The establishmentisation of the Philippine Media

I can still remember a time when The Media used to be squarely on the side of those who’ve made it their mission to instigate meaningful change in our society. In the periods between 1983 (when Benigno Aquino was assassinated) and 1986 (when Cory Aquino took Malacanang), I can honestly say that The Media played a critical role in the success of that “revolution”.

Between 1983 and 1986, The Media had secured its place as modern-day “king-makers” in Philippine society. It is a role they hold to this day. The only difference between now and then is that there no longer is a laban (fight) in the same sense of how the concept found its context back in the 1980’s. Whereas in the 1980’s those media outfits that were to become today’s ABS-CBN’s and Philippine Daily Inquirer‘s were the outsiders, today they are the insiders. They stand tall as part of the Establishment and the realities of being for profit enterprises (with shareholders and diverse Boards) have come to bear. As such it makes the criteria used in the allocation of airtime and inches to issues, topics, and personalities quite suspect.

Suffice to say, the Media is no longer that gung-ho champion of “freedom” that it made itself out to be in the 1980’s.
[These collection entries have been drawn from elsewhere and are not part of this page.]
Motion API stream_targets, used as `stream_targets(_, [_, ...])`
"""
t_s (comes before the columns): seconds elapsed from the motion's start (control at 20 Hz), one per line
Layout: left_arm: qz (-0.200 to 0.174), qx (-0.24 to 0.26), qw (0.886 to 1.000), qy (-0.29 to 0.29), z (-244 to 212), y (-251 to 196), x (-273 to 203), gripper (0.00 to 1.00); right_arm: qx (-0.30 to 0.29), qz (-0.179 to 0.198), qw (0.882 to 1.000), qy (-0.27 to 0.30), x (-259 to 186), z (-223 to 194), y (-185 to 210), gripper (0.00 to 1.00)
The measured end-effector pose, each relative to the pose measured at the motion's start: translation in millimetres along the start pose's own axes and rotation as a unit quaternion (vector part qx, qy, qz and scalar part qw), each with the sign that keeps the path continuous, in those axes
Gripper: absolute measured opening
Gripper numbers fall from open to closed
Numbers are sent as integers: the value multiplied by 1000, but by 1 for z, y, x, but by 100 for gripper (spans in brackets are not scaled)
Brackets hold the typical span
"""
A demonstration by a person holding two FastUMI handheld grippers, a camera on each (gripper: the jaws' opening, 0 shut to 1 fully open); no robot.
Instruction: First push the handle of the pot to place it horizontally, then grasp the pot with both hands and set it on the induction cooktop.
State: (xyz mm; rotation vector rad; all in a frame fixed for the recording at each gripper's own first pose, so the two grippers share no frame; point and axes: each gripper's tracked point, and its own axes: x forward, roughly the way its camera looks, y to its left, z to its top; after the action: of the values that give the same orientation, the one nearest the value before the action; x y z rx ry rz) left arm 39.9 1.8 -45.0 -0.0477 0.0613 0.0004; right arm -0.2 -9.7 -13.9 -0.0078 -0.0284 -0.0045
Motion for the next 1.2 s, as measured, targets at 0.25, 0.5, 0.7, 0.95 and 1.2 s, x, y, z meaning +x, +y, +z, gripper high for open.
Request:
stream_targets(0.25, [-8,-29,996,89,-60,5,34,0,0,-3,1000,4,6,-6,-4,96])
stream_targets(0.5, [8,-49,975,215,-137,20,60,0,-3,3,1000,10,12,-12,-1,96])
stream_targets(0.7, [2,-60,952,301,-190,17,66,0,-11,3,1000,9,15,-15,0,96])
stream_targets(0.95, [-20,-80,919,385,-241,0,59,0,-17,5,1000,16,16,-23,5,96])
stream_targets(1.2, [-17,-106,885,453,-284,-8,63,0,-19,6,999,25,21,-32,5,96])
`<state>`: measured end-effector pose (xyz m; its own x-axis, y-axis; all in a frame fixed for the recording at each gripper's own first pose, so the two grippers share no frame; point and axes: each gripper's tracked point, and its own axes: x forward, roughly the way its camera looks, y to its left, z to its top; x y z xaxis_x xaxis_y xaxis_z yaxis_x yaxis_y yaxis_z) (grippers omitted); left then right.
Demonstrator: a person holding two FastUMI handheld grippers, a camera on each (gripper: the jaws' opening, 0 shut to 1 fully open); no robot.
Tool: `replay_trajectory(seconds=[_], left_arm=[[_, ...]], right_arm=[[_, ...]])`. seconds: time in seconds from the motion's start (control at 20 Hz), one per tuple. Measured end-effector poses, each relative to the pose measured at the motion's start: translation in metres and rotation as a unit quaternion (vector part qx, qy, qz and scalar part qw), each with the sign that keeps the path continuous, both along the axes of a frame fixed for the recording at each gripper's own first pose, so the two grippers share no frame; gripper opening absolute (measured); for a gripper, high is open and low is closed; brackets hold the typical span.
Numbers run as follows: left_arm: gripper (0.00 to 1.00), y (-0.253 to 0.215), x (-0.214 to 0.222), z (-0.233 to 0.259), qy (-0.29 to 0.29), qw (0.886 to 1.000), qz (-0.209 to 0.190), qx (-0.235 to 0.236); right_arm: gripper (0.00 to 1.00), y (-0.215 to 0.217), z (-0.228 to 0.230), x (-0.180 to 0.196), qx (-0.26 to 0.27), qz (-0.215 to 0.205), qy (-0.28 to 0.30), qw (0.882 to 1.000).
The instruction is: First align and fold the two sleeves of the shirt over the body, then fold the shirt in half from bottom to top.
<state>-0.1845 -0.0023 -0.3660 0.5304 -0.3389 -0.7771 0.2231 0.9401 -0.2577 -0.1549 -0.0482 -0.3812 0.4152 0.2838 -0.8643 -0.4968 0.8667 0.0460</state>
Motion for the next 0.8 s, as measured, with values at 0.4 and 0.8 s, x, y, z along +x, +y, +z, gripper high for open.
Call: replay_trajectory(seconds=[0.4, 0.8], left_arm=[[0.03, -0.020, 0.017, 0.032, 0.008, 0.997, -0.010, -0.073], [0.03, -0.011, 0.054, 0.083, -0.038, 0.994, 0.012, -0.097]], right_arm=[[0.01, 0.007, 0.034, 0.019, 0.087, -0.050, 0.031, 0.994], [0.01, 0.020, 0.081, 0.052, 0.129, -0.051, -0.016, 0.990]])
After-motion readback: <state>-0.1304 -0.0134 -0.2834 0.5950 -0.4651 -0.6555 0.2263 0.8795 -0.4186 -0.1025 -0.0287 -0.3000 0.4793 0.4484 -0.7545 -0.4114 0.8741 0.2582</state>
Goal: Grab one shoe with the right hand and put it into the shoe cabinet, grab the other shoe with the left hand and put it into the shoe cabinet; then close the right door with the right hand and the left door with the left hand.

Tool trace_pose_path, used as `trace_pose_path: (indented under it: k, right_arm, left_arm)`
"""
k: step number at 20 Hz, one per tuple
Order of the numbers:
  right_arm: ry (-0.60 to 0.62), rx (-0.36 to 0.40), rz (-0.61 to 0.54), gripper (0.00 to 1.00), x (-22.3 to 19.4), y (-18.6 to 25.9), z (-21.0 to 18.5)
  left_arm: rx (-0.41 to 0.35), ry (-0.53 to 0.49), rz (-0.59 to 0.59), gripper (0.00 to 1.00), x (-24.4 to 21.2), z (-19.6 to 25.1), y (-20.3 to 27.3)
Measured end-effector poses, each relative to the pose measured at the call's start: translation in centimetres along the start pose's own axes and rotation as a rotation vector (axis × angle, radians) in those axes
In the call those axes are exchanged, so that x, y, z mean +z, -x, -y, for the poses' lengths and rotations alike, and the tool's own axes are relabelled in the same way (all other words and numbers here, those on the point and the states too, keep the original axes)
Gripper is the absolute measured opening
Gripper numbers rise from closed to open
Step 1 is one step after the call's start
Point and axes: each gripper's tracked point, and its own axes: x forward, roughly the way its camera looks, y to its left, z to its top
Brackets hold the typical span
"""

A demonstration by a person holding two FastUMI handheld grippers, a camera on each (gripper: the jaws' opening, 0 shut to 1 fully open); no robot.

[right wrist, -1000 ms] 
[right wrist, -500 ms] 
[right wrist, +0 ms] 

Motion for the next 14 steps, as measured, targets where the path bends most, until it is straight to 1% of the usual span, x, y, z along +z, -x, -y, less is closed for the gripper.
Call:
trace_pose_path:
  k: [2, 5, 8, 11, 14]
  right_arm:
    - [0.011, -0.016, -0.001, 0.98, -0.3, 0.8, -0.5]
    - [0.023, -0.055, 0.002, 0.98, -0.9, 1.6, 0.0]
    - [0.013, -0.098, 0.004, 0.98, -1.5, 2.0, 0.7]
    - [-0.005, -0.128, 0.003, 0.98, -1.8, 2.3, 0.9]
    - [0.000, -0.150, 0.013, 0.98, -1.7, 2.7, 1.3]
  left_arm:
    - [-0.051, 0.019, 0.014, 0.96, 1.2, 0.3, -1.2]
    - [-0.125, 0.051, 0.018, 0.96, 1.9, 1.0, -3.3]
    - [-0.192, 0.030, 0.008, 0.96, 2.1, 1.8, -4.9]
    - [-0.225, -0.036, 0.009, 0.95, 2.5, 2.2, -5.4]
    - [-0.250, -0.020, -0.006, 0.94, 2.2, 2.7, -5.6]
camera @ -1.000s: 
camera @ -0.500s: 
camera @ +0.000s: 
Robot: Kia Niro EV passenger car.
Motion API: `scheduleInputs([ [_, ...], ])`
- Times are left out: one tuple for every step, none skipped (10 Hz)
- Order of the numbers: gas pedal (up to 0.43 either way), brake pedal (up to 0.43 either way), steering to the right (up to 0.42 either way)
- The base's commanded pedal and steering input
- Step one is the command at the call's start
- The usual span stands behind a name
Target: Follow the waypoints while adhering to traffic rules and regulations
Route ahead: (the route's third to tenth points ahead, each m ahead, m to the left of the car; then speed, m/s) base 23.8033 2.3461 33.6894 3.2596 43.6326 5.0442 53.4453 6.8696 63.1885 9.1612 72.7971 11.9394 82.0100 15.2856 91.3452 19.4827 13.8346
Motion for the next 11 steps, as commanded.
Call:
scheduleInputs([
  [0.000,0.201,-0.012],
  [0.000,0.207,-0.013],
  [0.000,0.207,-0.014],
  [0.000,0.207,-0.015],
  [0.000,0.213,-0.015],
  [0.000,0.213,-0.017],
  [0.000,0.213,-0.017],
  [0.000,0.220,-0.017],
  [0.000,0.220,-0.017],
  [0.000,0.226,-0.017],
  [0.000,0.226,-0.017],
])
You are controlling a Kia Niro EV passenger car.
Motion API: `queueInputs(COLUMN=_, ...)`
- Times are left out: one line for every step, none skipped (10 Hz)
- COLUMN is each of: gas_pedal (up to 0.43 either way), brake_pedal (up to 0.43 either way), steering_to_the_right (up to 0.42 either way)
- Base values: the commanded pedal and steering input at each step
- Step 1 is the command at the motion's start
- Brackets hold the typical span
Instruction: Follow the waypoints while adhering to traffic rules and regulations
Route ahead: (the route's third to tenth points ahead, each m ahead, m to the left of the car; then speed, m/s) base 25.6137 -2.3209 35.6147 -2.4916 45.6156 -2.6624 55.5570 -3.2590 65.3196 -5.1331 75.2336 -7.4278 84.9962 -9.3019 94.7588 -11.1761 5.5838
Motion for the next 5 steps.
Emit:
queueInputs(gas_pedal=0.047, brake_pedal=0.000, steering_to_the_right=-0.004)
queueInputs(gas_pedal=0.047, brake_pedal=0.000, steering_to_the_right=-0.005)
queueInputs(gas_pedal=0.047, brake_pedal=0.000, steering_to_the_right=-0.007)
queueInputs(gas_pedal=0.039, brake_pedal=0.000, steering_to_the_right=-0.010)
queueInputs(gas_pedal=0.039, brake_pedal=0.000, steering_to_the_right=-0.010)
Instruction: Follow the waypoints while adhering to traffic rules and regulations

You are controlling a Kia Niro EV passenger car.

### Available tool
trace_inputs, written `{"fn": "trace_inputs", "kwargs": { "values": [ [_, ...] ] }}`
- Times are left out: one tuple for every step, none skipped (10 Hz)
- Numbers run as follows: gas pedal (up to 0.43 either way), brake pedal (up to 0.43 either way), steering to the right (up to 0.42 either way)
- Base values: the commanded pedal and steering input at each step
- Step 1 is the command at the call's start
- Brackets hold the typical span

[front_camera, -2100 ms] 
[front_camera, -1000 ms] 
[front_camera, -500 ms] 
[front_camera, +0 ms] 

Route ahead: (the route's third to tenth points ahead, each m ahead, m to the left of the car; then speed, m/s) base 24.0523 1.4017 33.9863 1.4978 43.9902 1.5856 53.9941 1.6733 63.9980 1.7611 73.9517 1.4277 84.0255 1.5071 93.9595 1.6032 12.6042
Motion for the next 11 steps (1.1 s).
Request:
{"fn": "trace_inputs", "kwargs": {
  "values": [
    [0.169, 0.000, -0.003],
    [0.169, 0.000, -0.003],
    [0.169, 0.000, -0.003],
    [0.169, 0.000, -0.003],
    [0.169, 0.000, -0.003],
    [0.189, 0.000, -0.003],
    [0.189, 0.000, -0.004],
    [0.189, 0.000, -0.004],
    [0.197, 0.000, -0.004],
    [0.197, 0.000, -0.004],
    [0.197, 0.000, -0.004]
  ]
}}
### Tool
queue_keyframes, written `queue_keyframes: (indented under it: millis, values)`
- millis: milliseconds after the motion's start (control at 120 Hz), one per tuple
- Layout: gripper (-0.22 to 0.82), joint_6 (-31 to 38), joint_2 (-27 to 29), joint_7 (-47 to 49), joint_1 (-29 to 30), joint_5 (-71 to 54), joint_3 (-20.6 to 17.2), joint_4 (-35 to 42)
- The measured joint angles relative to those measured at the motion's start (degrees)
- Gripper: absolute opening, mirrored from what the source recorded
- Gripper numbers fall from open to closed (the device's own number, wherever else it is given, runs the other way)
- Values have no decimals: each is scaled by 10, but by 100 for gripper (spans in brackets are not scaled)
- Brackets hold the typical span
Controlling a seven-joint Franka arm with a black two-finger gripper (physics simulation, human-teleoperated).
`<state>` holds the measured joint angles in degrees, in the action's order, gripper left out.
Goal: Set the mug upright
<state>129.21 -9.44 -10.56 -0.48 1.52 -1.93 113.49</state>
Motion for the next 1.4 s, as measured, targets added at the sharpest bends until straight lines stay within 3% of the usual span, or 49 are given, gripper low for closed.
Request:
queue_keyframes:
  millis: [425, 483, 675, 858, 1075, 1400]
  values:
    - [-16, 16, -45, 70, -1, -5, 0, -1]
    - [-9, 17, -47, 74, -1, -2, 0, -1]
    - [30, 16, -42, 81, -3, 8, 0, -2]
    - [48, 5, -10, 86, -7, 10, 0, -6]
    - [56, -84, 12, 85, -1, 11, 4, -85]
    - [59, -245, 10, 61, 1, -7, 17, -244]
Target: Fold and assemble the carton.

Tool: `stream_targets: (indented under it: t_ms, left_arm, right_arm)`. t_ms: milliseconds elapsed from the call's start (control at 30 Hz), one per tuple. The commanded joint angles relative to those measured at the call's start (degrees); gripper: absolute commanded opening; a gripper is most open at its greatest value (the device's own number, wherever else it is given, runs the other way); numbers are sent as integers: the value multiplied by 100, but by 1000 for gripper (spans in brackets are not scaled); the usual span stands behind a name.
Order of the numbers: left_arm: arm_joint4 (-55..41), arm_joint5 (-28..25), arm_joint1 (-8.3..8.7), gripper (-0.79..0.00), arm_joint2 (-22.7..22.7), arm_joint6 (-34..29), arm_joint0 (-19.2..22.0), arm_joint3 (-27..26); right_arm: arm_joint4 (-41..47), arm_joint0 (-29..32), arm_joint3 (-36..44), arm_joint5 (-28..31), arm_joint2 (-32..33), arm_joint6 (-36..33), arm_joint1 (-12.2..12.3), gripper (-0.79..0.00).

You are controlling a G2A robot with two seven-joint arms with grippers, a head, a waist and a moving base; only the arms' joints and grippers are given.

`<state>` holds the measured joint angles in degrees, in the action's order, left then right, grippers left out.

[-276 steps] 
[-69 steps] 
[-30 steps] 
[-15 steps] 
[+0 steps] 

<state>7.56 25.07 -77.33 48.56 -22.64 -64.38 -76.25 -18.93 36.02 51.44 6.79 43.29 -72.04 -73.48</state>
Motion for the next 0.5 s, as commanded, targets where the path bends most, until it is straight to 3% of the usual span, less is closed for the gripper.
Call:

Today it comes across as just another pillar of influence and a political force in its own right standing side-by-side with its peers in the Political Establishment, much the same way as that other power broker, the Philippine Catholic Church, is but an elaborately ornamented shadow of what Jesus Christ originally stood for as a Jewish radical of his time.

I thus find a comment recently made by Arnel Endrinal of Lead Philippines as quite timely:

[…] mass media is still king maker in our country, more specifically ABS-CBN and GMA7. Since GMA7 seems less keen on taking sides, it seems more like ABS-CBN only.

Any ideas on taking control of them? Is there anyone here rich enough to buy them or compete with them.

I believe that the more realistic approach in taking on the big networks like ABS-CBN is not too different to the way we as voters and constituents regard our politicians (the key message of my blog post Electing someone to public office is like hiring a plumber):

Do we sit idly and accept the horsemanure they feed us? Or are we up to the task of stepping up and truly exercising our power as voters and constituents by taking control of the political “debate”?

It is a challenge that is applicable to us as consumers of what The Media dish out. Instead of sitting idly and just accepting what they dish out to us, we should regard their output with a critical mind and be more demanding as customers.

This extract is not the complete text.